Changes in consumption do require a group effort–consumers create the demand, and corporations generally work to fit that demand, thus illustrating neatly consumption patterns in a given society at a given point in time. The most drastic measure is to boycott a business, something that was seen earlier in 2012 when boycotts of Chick-fil-A for their stance on gay issues came to the forefront when it was discovered they gave a significant portion of their profits to homosexual "rehabilitation" Christian organizations, (among others), as well as current efforts to boycott Papa John's, Applebee's, and the Olive Garden for their refusal to implement Obamacare. But when to company boycotts work? Daniel Diermeier at the Harvard Business Review says first of all, companies do better to stay out of inflammatory political issues. However, conservative Christians have shown the last 25 years they have no intention of doing that, and they do have political clout. Secondly, Diermeier says boycotts don't tend to work if they are not thought out properly, and made easy for the public to participate. Diermeier continues:
In most cases companies are well-advised to stay out of these polarized issues, if at all possible. Being in a political dog-fight is rarely good for a company's reputation. The public debate is likely to create intense media coverage. And it may lead to severe internal tensions among employees who may ask themselves whether the company is still a welcoming place to work.

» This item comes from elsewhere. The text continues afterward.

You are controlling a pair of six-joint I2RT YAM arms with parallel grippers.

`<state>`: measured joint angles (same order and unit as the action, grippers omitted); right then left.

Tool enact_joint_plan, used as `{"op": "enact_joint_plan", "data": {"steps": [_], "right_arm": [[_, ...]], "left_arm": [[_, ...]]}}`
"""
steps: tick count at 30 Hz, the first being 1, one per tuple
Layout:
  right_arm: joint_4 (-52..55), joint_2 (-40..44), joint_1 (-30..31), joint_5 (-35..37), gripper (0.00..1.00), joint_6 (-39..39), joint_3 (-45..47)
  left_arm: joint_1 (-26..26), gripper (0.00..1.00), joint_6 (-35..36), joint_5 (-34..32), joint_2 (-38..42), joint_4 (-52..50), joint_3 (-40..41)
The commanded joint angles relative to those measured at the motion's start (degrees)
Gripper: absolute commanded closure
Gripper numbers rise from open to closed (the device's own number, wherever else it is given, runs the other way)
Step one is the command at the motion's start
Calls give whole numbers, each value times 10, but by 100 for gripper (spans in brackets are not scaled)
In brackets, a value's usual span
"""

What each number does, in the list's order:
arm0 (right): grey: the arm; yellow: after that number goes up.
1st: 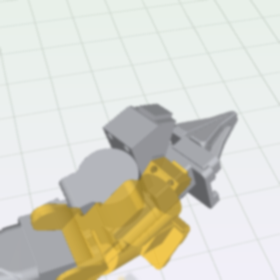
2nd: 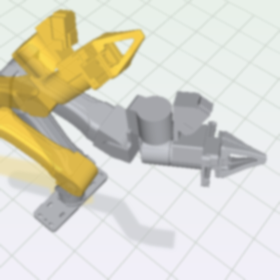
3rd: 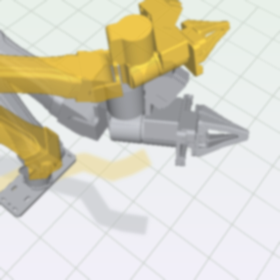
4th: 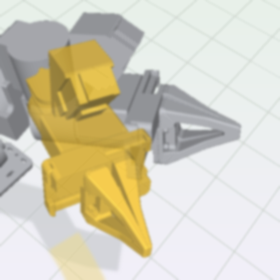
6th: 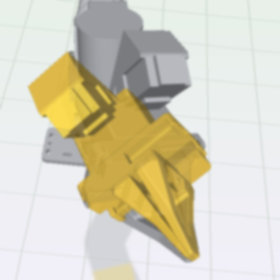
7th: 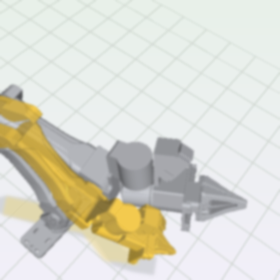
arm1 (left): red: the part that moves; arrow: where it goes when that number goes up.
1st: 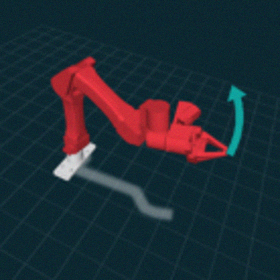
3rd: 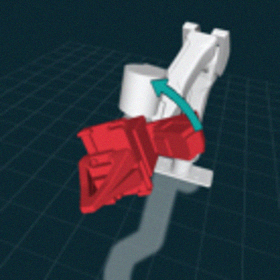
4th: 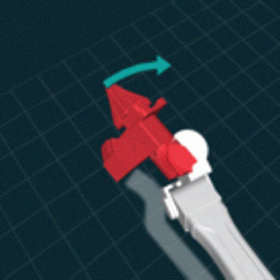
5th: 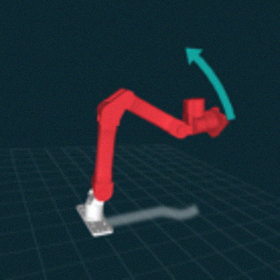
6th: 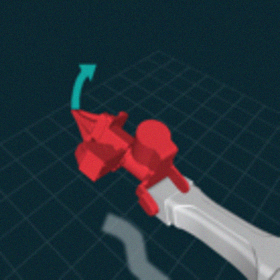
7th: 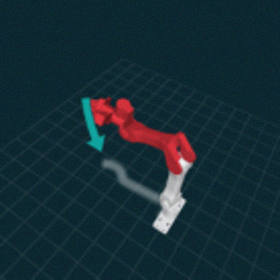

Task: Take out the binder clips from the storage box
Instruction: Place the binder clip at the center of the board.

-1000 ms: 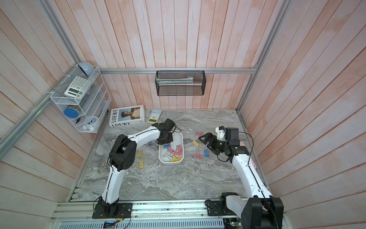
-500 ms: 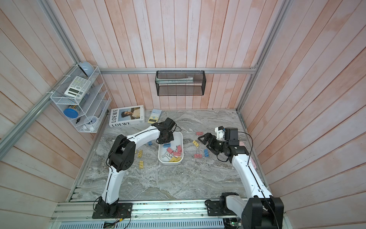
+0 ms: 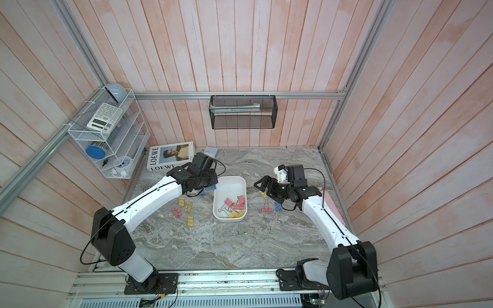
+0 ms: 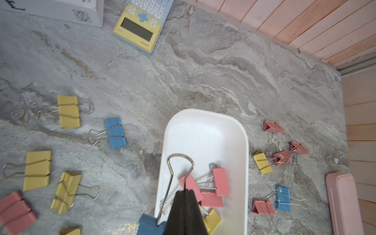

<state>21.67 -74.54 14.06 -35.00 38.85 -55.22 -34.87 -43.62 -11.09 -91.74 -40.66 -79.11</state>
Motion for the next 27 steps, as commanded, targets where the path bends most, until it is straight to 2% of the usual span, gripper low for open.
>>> {"op": "enact_joint_plan", "data": {"steps": [1, 5, 10, 18, 25, 26, 27], "right_arm": [[-16, -28, 27, 12, 2, -9, -26], [-39, -57, 54, 10, 2, -1, -35], [-40, -92, 82, 14, 2, 3, -60], [-15, -125, 119, 46, 2, 2, -87], [90, -168, 162, 144, 2, -22, -151], [109, -181, 170, 155, 2, -28, -166], [124, -191, 178, 161, 2, -33, -178]], "left_arm": [[1, 100, -25, -16, 58, -3, 87], [-11, 100, -57, -10, 139, 20, 207], [-43, 100, -91, -7, 186, 53, 298], [-89, 100, -119, -9, 152, 93, 374], [-89, 100, -100, -16, 115, 120, 388], [-89, 98, -98, -16, 107, 117, 383], [-89, 92, -96, -15, 102, 113, 379]]}}
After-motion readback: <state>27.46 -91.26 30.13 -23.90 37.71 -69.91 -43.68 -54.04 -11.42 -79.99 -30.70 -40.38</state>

If you can't stay out of the fight, how can you assess the likely success of a consumer boycott? The first thing to note is that while boycotts can be effective (Greenpeace's boycott of Shell in 1995 reduced sales in Germany by up to 40%.) most fail to have any noticeable impact. Among the factors that determine a boycott's success, the following are most important.
- Customers must care passionately. For customers to participate in a boycott they must passionately care about an issue. The main driver is moral outrage. Examples are violation of human rights, firmly held religious beliefs (e.g. the boycott over Danish products in Muslim countries after a controversial cartoon in a Danish newspaper), discrimination, betrayal, and so forth.
- The cost of participation must be low. Smart activists make it easy for customers to participate in a boycott. They target a single company so that customers have plenty of alternatives or a single product. This is one reason why retailers and oil companies make good boycott targets. It is easy for customers to shop somewhere else. Entertainment companies (e.g. Disney) are much harder to boycott successfully, especially if their products are unique.
- The issues must be easy to understand. Activists often fail to effectively communicate their objectives in a simple manner. PETA's McCruelty campaign, for example, has had limited impact in part because the underlying issues are complex and not intuitive. Boycotting fur, however, is easy to understand.
- The mass media is still essential. While social media platforms have made it easier for activists to gain support, activists need coverage in the mass media for a boycott to be successful. Such coverage can then steer viewers to the relevant social media sights. Media coverage requires strong audience interest and a connection to an issue that the audience passionately cares about. Publicity stunts, such as occupying a building or involving celebrities, generate audience interest, but they must connect to a bigger topic. Greenpeace succeed in its campaign in large part by framing the issue about disposal of the Brent Spar as a recycling issue, a passionate topic among the German public.